CEL: Chronic eosinophilic leukemia; MPN-eo: Myeloproliferative neoplasms with eosinophilia.

During the past two decades, our knowledge about eosinophils, their biology, their specific functions and the mechanisms underlying HE and HE-related organ damage has improved substantially. Moreover, several proposals for the classification of HE-related disorders have been presented [17-24,29-33]. However, a number of open questions concerning the definition of HE and the classification of HE-related disorders remain. In this article, the authors review and discuss the recent literature and the current knowledge about eosinophils, eosinophil-induced organ damage and disorders presenting with HE. In addition, a diagnostic algorithm is proposed and related diagnostic parameters and treatment options are discussed.

Origin, development, migration & activation of eosinophils: role of cytokines and peptide mediators

Eosinophils are constantly replenished from a pool of pluripotent and lineage-committed hematopoietic progenitor cells in the BM (Figure 1) [34-36]. Bipotent precursor cells for eosinophils and basophils (CFU-eo/ba) are detectable in the BM and peripheral blood in healthy subjects as well as in patients suffering from allergic or other inflammatory reactions [34-38]. The production of eosinophils from multipotent and lineage-restricted progenitors is tightly controlled by a network of transcription factors (GATA-1, PU.1, c/EBPs and others) [39], growth factors and growth-inhibitory cytokines. Major growth factors for eosinophils are IL-5, granulocyte/macrophage colonystimulating factor (GM-CSF) and IL-3 (Table 2) [40-42]. These growth regulators are produced and secreted by (activated) immune cells such as T cells and mast cells, stromal cells and by eosinophils themselves [43-47]. Cell surface receptors for IL-3, IL-5 and GM-CSF are detectable on immature multipotent eosinophil progenitor cells, eosinophil-committed precursors and on mature eosinophils [48-50]. In line with this observation, these cytokines trigger not only proliferation of eosinophil progenitor cells, but also migration, adherence, cytokine production, activation and survival (by delayed apoptosis) of mature eosinophils (Figure 1 & Table 2) [48-51]. The mobilization of eosinophils from the BM into the blood is regulated predominantly by IL-5 and eotaxin.
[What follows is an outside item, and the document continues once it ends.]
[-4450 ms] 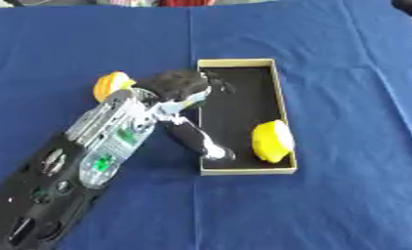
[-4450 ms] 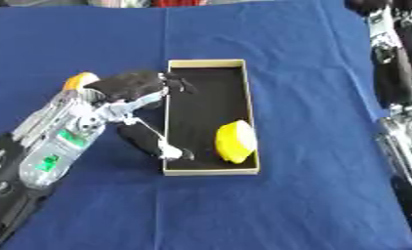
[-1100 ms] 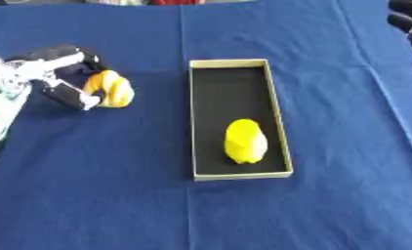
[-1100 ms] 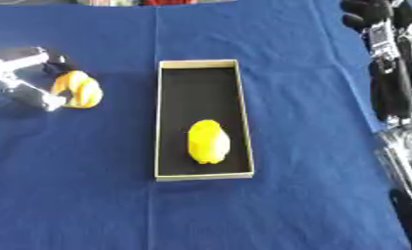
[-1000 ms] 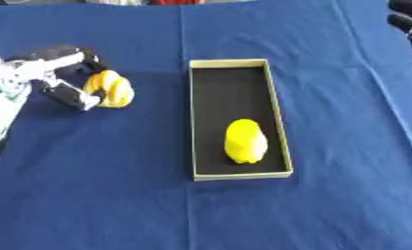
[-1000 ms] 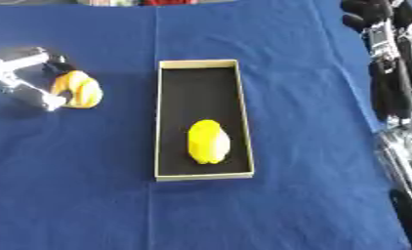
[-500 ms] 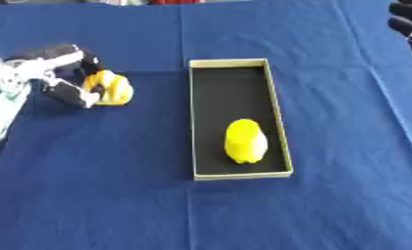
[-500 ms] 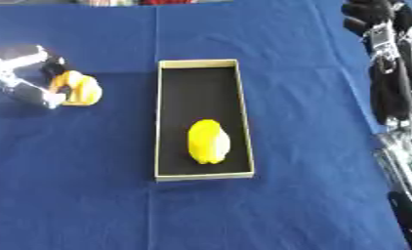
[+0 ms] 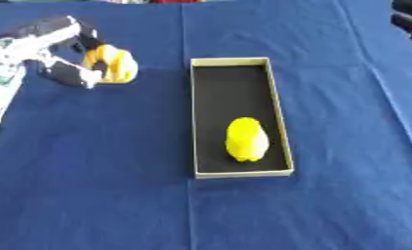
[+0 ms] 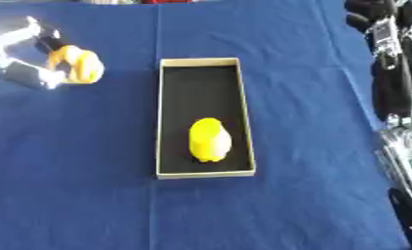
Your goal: Pick up objects on the table and place them in the box.
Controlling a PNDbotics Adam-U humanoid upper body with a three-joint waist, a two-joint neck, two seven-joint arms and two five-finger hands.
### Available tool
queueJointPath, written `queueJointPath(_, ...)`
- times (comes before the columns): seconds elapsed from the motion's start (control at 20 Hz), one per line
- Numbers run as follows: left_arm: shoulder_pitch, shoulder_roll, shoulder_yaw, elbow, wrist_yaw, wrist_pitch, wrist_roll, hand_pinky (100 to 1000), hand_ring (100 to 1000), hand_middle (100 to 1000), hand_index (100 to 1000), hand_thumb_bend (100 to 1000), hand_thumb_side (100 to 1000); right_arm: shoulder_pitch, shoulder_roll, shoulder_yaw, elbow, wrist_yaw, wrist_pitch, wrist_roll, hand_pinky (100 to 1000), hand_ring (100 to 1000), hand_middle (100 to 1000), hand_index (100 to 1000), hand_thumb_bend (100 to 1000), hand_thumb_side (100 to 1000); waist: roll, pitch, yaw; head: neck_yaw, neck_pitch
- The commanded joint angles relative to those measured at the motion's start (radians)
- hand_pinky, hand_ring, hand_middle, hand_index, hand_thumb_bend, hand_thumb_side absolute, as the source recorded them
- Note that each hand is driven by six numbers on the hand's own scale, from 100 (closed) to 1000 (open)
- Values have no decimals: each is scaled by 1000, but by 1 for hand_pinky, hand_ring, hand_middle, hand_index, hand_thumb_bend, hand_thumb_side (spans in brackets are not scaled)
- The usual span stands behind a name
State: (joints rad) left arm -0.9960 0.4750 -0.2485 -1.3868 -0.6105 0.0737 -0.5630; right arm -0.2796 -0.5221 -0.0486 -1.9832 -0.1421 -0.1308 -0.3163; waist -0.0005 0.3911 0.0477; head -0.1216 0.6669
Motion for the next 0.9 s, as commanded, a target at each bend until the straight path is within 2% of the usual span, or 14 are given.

Table 2. Cytokines, peptides and receptors regulating growth and function of eosinophils.

Cytokine/peptide Effects on eosinophils Known receptor/s (R)
IL-2 Activation of CD25+ eosinophils IL-2RA/CD25
IL-3 Differentiation, survival, adhesion, migration, activation,
priming
IL-3R/CD123+βC
IL-4 Priming for effects of chemotaxins IL-4R/CD124
IL-5 Differentiation, survival, adhesion, migration, activation,
priming
IL-5R/CD125+βC
GM-CSF Differentiation, survival, adhesion, migration, activation,
priming
GM-CSFR/CD116+βC
IL-10 Inhibitory (activation, survival) IL-10R
IL-12 Inhibitory (activation) IL-12R
IL-13 Unknown IL-13R
IL-16 Activation, priming CD4, CD9(?), CCR3
IL-25 Survival, activation IL-25R
IL-27 Survival, activation IL-27R
IL-33 Adhesion, migration, activation IL-33R/ST2
VEGF Chemotaxis, activation VEGFR-1/FLT-1
Angiopoietin-1 Chemotaxis, activation? Tie-2/TEK
PDGF Activation? PDGFRA/B
FGF Activation? FGFR1
TGF-β1 Inhibitory (differentiation, activation) TGF-β1R
TGF-β2 Inhibitory (differentiation, activation?) TGF-β2R
IFN-α Inhibitory (growth) IFN-α-R
IFN-γ Inhibitory (growth, migration) IFN-γ-R
RANTES (CCL5) Chemotaxis, activation CCR3
MCP-3 (CCL7) Chemotaxis, activation CCR3
MCP-4 (CCL13) Chemotaxis, activation CCR3
Eotaxin (CCL11) Chemotaxis, activation CCR3
Eotaxin-2 (CCL24) Chemotaxis, activation CCR3
Eotaxin-3 (CCL26) Chemotaxis, activation CCR3
SDF-1 (CXCL12) Chemotaxis CXCR4
PAF Chemotaxis, activation PAF-R
Complement factors C3a and C5a Chemotaxis, activation C3aR, C5aR
Toll-like R receptor Survival, activation TLR1, 4, 7, 9, 10
VIP Chemotaxis VIP-Rs
GCs Inhibitory (activation) GC R

Eosinophils derived from patients with hypereosinophilic syndromes (activated eosinophils) frequently express CD25.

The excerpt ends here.